Hypothèse 86 : Patron
Il était fier de s'être remarquablement bien adapté à l'Intelligence Artificielle. Quand ses concurrents avaient montré leur peur, lui avait su être proactif et il y avait énormément gagné.
L'alerte sur son téléphone le fit bondir. Bien sûr, c'était juste un message de sa banque pour le prévenir d'un achat, il en recevait des dizaines par jour, mais celui-la était particulier. Pas son montant, mais ce qu'il signifiait. Il était sûr que jamais, jamais, il n'avait donné un tel ordre, ni n'en avait parlé, ni même y avait pensé.
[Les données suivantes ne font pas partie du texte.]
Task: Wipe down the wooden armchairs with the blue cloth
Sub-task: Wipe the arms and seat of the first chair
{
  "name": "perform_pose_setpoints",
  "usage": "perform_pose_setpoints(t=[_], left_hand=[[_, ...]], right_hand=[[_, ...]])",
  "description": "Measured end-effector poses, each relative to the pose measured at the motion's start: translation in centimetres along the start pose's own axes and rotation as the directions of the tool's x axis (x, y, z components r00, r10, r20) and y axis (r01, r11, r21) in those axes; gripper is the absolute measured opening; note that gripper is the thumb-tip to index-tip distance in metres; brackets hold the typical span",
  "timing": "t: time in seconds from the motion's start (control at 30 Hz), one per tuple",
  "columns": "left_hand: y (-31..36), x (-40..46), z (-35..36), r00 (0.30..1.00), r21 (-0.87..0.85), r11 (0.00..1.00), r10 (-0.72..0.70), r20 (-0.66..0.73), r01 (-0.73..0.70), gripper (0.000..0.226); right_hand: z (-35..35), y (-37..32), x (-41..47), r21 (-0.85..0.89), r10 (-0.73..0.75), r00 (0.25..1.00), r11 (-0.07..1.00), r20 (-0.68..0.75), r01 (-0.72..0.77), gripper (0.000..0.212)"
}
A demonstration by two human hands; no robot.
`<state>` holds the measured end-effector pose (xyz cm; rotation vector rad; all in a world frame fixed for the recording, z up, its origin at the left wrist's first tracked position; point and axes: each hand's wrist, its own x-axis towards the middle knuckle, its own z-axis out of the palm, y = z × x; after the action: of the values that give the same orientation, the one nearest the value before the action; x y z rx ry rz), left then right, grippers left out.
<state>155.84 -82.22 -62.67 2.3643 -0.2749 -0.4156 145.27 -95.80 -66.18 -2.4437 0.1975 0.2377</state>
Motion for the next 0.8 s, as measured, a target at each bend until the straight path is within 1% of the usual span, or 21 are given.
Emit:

Il était fier de s'être remarquablement bien adapté à l'Intelligence Artificielle. Quand ses concurrents avaient montré leur peur, lui avait su être proactif et il y avait énormément gagné. Des robots humanoïdes avaient très vite remplacé très avantageusement tous les métiers un tant soit peu manuels, et même sa secrétaire était maintenant une extraordinaire blonde synthétique d'une beauté à couper le souffle. Les postes intellectuels avaient bien sûr déjà été remplacés, l'IA étant beaucoup plus efficace et coûtant beaucoup moins cher qu'un diplômé. Etre maintenant le seul humain de son entreprise lui avait permis de diviser les frais de locaux et tous les autres coûts. Tout marchait pour le mieux.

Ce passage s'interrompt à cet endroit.